**DATA SUPPLIED**.
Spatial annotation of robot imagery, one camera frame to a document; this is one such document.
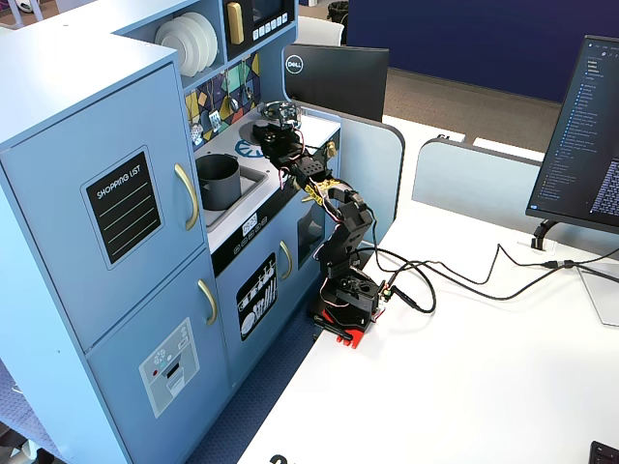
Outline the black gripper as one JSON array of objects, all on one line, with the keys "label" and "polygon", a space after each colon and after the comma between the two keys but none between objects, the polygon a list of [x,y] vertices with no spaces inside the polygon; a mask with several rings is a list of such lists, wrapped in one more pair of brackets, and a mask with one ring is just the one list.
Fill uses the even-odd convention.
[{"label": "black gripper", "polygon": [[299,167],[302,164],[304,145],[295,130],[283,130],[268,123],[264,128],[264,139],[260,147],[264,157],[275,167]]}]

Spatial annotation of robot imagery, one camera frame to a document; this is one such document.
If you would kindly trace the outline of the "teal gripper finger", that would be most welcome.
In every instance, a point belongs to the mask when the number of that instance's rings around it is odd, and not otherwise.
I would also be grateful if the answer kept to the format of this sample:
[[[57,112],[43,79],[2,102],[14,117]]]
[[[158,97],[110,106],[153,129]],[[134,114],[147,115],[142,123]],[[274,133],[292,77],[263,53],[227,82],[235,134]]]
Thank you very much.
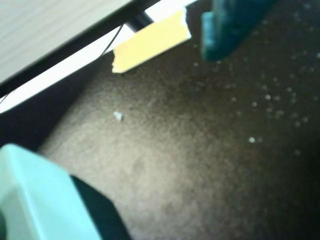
---
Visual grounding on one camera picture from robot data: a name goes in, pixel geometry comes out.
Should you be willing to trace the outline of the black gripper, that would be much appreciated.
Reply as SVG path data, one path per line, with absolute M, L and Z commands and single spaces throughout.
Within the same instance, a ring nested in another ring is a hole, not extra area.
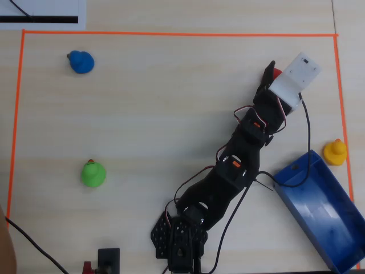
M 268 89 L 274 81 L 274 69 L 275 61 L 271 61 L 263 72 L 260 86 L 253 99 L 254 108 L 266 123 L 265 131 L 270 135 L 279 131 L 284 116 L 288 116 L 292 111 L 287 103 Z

**EXERCISE PROMPT**. All that is wanted is the stretch of lines above from the one containing "Fill uses the even-odd convention." through the one containing "Thank you very much.", duplicated exactly.

**EXPECTED OUTPUT**.
Fill uses the even-odd convention.
[{"label": "black gripper", "polygon": [[299,167],[302,164],[304,145],[295,130],[283,130],[268,123],[264,128],[264,139],[260,147],[264,157],[275,167]]}]

Spatial annotation of robot imagery, one camera frame to a document; this is one such document.
If you would kindly trace the outline of the "teal gripper finger", that would be most welcome.
In every instance, a point belongs to the mask when the number of that instance's rings around it is odd, and not otherwise.
I would also be grateful if the answer kept to the format of this sample:
[[[57,112],[43,79],[2,102],[14,117]]]
[[[158,97],[110,106],[153,129]],[[134,114],[147,115],[142,123]],[[274,133],[292,77],[263,53],[227,82],[235,134]]]
Thank you very much.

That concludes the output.